For the word "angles", copy every line of the material that includes it.

----

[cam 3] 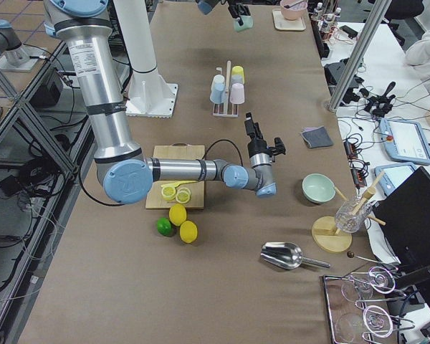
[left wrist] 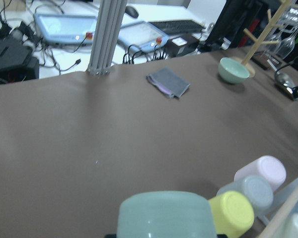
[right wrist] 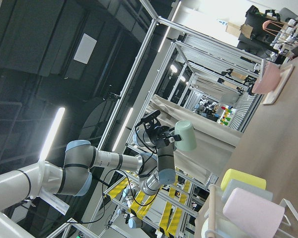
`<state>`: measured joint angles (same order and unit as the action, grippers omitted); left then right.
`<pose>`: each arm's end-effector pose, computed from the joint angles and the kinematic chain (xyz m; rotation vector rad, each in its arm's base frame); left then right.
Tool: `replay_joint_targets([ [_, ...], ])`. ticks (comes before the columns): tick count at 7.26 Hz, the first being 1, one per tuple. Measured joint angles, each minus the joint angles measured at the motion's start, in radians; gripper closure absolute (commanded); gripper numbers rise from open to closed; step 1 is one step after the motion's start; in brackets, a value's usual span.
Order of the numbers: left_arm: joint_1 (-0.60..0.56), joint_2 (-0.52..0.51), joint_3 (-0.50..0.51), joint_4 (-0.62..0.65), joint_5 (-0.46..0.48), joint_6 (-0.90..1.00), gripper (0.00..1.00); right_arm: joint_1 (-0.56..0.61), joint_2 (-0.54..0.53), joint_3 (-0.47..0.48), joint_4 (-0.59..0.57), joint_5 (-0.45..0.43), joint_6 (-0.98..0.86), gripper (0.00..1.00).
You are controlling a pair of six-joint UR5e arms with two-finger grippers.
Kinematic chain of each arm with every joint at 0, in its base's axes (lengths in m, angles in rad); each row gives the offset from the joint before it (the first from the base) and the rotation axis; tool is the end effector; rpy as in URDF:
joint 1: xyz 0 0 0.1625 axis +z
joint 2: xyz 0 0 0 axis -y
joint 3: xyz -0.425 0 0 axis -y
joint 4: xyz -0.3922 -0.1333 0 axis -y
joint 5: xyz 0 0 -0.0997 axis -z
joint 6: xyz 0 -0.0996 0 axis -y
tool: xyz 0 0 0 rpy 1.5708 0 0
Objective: Place cup on cup holder
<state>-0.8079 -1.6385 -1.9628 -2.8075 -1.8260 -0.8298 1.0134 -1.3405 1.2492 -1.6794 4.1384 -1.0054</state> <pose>0.2420 -0.4097 0.3015 1.0417 1.3372 0.1663 -0.2512 -0.5527 0.5499 0.4977 -2.5278 -0.3519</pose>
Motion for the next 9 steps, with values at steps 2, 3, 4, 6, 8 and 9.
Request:
replay_joint_targets([
  [2,0.158,-0.055,0.002,-0.056,0.259,0.048,1.0,0.092,-0.005,0.0,-0.013,-0.118,0.192,0.05],
  [3,0.266,-0.086,0.003,-0.064,0.426,0.097,1.0,0.148,-0.006,0.004,-0.045,-0.211,0.278,0.05],
  [4,0.371,-0.105,0.003,-0.08,0.58,0.146,1.0,0.203,-0.004,0.011,-0.099,-0.312,0.327,0.05],
  [6,0.558,-0.117,0.009,-0.165,0.833,0.277,1.0,0.281,-0.003,0.049,-0.223,-0.49,0.358,0.01],
  [8,0.653,-0.122,0.017,-0.234,0.97,0.393,1.0,0.308,-0.006,0.125,-0.394,-0.636,0.363,0.01],
  [9,0.669,-0.128,0.025,-0.246,0.997,0.439,1.0,0.308,-0.006,0.151,-0.471,-0.706,0.364,0.01],
])
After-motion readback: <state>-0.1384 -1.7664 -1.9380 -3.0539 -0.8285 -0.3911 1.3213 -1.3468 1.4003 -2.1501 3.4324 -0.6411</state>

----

■ **TASK RESULT**:
`<state>`: measured joint angles (same order and unit as the action, grippers omitted); left then right.
`<pose>`: each arm's end-effector pose, computed from the joint angles and the kinematic chain (xyz m; rotation vector rad, each in its arm's base frame); left then right.
Tool: `replay_joint_targets([ [_, ...], ])`. ticks (comes before the columns): tick count at 7.26 Hz, the first being 1, one per tuple. Measured joint angles, each minus the joint angles measured at the motion's start, in radians; gripper closure absolute (commanded); gripper numbers rise from open to closed; step 1 is one step after the motion's start; in brackets, a value's usual span.
Kinematic chain of each arm with every joint at 0, in its base's axes (lengths in m, angles in rad); each row gives the offset from the joint before it (the first from the base) and the rotation axis; tool is the end effector; rpy as in URDF:

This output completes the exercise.